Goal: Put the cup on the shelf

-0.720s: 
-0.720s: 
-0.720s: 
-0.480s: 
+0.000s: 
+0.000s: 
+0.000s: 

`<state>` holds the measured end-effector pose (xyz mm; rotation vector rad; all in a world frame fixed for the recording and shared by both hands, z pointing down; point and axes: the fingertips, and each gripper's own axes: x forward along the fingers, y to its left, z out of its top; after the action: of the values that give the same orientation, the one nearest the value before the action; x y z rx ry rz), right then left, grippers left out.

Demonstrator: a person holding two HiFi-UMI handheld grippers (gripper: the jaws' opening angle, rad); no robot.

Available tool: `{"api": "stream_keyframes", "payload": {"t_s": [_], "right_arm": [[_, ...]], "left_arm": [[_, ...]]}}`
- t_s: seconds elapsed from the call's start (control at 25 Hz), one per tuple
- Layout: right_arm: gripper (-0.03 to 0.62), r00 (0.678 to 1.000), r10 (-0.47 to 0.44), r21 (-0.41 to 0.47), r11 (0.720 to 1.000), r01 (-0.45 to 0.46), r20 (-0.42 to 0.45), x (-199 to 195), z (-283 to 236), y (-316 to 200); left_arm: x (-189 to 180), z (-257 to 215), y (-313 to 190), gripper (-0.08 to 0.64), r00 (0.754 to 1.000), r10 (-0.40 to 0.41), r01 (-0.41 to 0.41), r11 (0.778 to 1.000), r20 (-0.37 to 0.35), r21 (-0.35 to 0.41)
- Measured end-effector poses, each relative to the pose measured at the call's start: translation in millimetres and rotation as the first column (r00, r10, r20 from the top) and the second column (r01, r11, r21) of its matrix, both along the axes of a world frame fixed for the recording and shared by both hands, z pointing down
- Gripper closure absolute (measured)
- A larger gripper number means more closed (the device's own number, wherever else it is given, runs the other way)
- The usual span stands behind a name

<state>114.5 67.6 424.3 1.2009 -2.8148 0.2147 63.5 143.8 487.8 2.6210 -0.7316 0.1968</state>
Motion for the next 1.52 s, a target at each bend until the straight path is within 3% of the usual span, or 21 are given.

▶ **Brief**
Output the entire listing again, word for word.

▶ **Exercise solution**
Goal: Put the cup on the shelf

-0.720s: 
-0.720s: 
-0.720s: 
-0.480s: 
+0.000s: 
+0.000s: 
+0.000s: 

`<state>` holds the measured end-effector pose (xyz mm; rotation vector rad; all in a world frame fixed for the recording and shared by both hands, z pointing down; point and axes: the fingertips, and each gripper's own axes: x forward along the fingers, y to its left, z out of its top; after the action: of the values that give the same orientation, the one nearest the value before the action; x y z rx ry rz), right then left, grippers left out.

Demonstrator: a person holding two HiFi-UMI handheld grippers (gripper: the jaws' opening angle, rad); no robot.

Available tool: `{"api": "stream_keyframes", "payload": {"t_s": [_], "right_arm": [[_, ...]], "left_arm": [[_, ...]]}}`
- t_s: seconds elapsed from the call's start (control at 25 Hz), one per tuple
- Layout: right_arm: gripper (-0.03 to 0.62), r00 (0.678 to 1.000), r10 (-0.47 to 0.44), r21 (-0.41 to 0.47), r11 (0.720 to 1.000), r01 (-0.45 to 0.46), r20 (-0.42 to 0.45), x (-199 to 195), z (-283 to 236), y (-316 to 200); left_arm: x (-189 to 180), z (-257 to 215), y (-313 to 190), gripper (-0.08 to 0.64), r00 (0.754 to 1.000), r10 (-0.40 to 0.41), r01 (-0.41 to 0.41), r11 (0.778 to 1.000), r20 (-0.37 to 0.35), r21 (-0.35 to 0.41)
- Measured end-effector poses, each relative to the pose measured at the call's start: translation in millimetres and rotation as the first column (r00, r10, r20 from the top) and the second column (r01, r11, r21) of its matrix, both along the axes of a world frame fixed for the recording and shared by both hands, z pointing down
- Gripper closure absolute (measured)
- A larger gripper number means more closed (the device's own number, wherever else it is given, runs the other way)
- The usual span stands behind a name

<state>114.5 67.6 424.3 1.2009 -2.8148 0.2147 63.5 143.8 487.8 2.6210 -0.7316 0.1968</state>
Motion for the next 1.52 s, a target at each bend until the straight path is within 3% of the usual span, or 21 are given.

That wraps up the answer.